I have two JMS Queues that which store data that requires pre processing(write), and post processing(after read).

Does synchronization come into play, when i have each stream of the socket assigned to threads on 1 on 1 basis(two threads, one for input stream and one for output stream).

I'm also looking at the Java NIO libraries.

Input stream:

If The input stream just read some data, and has made a call for post processing, and returns after post processing, will the socket buffer all the data in the meantime.

On socket read, will it give back the complete data buffered so far, or will it read one msg at a time.

The server on the other end of the socket is sending one msg at a time. During my intial tests with the socket, each socket read, reads one msg that was written onto it by the server.
To be more descriptive.
Thread 1: Input Stream of the Socket
            1. reads messages from the socket, processes it, and writes to a JMS queue that delivers msg to the application.

Thread 2: Output Stream of the socket.
                Receives messages from the JMS socket, processes it, and writes to the socket.

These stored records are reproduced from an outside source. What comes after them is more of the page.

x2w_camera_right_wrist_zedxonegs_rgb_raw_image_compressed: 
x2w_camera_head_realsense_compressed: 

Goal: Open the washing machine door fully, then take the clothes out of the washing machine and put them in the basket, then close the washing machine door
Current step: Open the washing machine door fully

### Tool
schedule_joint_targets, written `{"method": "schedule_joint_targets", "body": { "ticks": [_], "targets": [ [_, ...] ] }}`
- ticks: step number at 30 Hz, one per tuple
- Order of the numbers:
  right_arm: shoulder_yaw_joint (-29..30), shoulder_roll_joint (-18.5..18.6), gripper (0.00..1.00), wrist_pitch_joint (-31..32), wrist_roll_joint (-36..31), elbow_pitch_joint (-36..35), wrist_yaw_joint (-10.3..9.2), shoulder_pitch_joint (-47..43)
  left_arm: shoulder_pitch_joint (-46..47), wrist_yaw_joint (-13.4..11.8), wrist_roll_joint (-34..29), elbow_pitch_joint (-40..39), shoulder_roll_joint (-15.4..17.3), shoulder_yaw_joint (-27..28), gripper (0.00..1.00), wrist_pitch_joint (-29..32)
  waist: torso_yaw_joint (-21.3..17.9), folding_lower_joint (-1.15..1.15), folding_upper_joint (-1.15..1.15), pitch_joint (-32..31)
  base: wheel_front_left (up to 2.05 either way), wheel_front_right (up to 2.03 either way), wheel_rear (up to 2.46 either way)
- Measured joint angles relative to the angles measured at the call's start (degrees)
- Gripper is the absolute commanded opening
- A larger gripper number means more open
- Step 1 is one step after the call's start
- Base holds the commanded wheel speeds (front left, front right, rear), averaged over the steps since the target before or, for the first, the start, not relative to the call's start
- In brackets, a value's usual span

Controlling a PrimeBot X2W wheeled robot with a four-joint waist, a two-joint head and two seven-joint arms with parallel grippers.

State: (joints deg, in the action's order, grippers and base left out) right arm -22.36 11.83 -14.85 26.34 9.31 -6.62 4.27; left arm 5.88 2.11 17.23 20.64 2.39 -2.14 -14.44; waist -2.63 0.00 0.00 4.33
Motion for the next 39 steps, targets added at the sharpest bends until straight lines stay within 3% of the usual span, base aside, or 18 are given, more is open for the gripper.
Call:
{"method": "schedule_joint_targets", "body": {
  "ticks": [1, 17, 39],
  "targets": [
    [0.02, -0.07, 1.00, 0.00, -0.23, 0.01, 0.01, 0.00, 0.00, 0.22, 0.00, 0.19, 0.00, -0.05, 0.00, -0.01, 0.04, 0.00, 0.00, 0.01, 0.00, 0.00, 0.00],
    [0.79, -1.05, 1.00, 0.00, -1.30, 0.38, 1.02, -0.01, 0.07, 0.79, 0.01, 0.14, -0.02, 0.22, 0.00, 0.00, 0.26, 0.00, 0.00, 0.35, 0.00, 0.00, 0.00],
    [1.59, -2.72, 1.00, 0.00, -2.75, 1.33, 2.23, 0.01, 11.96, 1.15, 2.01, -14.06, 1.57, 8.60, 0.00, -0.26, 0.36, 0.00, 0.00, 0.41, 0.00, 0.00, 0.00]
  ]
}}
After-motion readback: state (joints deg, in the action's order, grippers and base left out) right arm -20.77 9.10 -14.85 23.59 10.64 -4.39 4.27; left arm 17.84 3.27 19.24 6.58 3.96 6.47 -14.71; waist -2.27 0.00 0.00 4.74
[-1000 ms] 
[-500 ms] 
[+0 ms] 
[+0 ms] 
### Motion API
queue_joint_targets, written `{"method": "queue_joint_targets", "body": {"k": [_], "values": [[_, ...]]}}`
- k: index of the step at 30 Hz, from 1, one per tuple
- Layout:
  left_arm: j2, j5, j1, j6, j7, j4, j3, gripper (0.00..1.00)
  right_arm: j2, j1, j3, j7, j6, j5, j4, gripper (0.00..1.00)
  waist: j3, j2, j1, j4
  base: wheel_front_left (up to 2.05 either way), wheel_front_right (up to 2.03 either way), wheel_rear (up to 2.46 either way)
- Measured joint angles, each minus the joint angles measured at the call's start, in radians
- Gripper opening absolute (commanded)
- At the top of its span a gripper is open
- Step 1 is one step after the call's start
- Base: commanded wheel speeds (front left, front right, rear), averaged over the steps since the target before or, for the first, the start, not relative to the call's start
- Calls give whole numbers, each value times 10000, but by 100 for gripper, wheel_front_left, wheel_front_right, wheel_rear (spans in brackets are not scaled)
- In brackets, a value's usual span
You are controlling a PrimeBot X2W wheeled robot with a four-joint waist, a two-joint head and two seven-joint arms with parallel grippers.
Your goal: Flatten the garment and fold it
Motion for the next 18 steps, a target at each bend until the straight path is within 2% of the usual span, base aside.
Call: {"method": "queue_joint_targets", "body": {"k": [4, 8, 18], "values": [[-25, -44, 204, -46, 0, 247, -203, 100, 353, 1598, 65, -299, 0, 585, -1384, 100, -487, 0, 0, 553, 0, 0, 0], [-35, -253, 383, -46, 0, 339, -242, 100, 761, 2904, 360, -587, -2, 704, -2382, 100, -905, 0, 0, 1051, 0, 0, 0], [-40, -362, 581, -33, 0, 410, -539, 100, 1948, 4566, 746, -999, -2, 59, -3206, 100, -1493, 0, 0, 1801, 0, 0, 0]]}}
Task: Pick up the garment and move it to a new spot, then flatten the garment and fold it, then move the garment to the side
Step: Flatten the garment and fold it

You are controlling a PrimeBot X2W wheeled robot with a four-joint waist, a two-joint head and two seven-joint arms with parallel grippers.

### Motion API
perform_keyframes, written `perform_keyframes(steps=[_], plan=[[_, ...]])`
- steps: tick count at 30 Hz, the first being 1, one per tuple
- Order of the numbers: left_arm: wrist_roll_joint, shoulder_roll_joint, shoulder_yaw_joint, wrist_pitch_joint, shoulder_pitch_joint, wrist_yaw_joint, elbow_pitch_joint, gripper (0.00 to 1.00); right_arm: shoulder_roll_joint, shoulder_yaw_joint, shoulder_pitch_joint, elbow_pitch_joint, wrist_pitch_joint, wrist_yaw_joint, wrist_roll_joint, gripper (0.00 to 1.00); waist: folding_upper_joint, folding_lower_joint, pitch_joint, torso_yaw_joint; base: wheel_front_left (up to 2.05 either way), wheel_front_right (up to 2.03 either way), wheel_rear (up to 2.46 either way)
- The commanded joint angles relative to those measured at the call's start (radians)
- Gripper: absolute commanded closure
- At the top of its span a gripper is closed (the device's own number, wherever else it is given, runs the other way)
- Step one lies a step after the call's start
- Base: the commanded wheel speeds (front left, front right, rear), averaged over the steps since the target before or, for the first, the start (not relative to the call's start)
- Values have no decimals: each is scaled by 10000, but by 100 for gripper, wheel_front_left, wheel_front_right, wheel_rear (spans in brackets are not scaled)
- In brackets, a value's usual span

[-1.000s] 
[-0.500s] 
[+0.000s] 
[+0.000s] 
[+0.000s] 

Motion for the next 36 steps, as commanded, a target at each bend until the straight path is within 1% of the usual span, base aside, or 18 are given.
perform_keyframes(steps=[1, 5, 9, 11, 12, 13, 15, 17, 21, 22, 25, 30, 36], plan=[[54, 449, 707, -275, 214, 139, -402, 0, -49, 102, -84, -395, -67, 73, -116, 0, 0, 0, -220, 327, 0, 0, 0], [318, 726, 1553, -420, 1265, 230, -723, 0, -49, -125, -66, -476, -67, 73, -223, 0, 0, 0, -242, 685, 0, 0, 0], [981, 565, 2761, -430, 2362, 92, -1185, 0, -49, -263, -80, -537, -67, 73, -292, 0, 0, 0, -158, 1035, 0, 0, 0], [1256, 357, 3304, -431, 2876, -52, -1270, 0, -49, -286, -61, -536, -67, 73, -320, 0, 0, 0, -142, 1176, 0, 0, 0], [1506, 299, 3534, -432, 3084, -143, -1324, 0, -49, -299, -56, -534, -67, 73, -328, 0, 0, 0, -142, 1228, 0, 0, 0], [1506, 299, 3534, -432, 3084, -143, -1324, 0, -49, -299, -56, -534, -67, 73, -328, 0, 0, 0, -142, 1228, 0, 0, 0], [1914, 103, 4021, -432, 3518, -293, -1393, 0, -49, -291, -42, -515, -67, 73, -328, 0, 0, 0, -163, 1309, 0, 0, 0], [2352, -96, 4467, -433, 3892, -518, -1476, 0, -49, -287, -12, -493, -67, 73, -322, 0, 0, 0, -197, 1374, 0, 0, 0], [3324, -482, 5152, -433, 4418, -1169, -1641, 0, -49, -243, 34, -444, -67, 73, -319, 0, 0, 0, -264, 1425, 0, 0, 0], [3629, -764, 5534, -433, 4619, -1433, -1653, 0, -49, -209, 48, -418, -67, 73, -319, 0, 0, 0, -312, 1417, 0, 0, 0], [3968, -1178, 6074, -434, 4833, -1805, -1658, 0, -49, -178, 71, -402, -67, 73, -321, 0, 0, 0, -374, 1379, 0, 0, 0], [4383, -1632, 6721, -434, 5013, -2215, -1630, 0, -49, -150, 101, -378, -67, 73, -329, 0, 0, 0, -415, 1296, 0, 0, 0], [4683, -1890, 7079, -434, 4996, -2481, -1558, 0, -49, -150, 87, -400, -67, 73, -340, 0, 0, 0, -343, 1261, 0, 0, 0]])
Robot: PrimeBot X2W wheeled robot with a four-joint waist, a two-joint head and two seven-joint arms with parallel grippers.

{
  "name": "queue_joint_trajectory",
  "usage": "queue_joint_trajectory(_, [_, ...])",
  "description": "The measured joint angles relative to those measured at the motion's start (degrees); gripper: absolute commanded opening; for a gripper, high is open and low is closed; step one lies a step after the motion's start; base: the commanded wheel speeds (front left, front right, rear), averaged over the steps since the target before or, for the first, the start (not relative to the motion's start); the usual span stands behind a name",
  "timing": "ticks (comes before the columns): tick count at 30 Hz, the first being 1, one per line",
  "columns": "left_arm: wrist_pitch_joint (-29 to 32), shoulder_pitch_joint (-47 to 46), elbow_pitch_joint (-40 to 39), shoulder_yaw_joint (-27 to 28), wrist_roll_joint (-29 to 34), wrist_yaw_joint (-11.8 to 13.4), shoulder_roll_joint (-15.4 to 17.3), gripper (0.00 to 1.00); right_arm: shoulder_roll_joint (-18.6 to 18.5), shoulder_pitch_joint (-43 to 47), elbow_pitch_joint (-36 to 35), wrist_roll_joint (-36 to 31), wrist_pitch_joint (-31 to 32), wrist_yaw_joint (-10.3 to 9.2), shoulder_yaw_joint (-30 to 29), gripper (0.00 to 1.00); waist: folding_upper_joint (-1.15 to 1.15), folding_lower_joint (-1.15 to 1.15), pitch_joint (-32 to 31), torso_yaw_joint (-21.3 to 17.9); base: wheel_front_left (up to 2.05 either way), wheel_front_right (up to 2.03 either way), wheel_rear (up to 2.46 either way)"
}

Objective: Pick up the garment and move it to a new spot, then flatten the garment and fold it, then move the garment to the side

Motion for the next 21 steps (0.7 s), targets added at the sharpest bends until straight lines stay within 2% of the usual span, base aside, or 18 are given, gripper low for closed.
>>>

>>If The input stream just read some data, and has made a call for post processing, and returns after post processing, will the socket buffer all the data in the meantime.

Once you've read it, it will be removed from the buffer
Not about the data that was read, about the data the third party server would be sending to you while you are processing the read data.

I understand that the read data is removed from the socket buffer. As I am expecting large
amount of data from the input stream of the socket, I'm concerned that every time I read some data, during the processing time, will it on the road down lead to buffer overflow on the socket. Should I increase the size of the buffer on the socket. Can it be done? what is the size limit on this.